Exercise goal
Could you report every line of the listing below that holds the word "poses"?

= = = = =

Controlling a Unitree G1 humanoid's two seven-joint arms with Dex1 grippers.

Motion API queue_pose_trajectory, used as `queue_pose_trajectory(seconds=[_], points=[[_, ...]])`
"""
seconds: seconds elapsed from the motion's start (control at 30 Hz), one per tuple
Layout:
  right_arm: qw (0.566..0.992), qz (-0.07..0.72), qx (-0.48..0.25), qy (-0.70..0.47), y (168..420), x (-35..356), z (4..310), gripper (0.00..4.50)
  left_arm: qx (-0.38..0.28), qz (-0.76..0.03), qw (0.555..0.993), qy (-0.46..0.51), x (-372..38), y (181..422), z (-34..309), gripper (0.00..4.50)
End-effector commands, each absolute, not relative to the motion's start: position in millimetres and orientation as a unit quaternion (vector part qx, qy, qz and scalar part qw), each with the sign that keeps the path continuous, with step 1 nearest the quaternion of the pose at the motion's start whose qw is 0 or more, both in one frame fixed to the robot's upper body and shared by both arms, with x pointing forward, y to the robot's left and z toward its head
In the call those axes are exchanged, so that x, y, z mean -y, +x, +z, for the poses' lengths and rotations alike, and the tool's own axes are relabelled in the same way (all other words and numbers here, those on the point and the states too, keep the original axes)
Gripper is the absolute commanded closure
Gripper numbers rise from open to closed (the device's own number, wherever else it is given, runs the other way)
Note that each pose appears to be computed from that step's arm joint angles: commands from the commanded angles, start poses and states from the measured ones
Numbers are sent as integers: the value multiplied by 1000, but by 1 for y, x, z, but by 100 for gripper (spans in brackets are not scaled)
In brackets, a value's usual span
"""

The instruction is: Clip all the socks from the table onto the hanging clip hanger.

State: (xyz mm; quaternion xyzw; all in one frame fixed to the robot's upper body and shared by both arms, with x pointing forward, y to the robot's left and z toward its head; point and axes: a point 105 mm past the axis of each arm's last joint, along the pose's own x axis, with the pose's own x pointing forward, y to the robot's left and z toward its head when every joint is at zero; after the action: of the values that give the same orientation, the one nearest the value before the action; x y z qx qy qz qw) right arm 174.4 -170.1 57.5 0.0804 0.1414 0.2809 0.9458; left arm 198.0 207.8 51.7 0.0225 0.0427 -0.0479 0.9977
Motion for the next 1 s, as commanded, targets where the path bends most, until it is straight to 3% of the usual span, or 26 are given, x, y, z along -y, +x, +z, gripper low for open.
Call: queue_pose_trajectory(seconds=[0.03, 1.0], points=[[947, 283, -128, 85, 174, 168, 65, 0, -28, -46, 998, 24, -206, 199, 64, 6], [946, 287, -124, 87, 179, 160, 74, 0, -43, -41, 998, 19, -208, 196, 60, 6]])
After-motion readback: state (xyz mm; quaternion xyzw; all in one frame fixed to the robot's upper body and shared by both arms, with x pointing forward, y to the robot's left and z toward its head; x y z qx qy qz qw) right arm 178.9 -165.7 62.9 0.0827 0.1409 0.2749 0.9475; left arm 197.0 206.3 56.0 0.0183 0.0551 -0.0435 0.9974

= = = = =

Answer box
In the call those axes are exchanged, so that x, y, z mean -y, +x, +z, for the poses' lengths and rotations alike, and the tool's own axes are relabelled in the same way (all other words and numbers here, those on the point and the states too, keep the original axes)
Note that each pose appears to be computed from that step's arm joint angles: commands from the commanded angles, start poses and states from the measured ones

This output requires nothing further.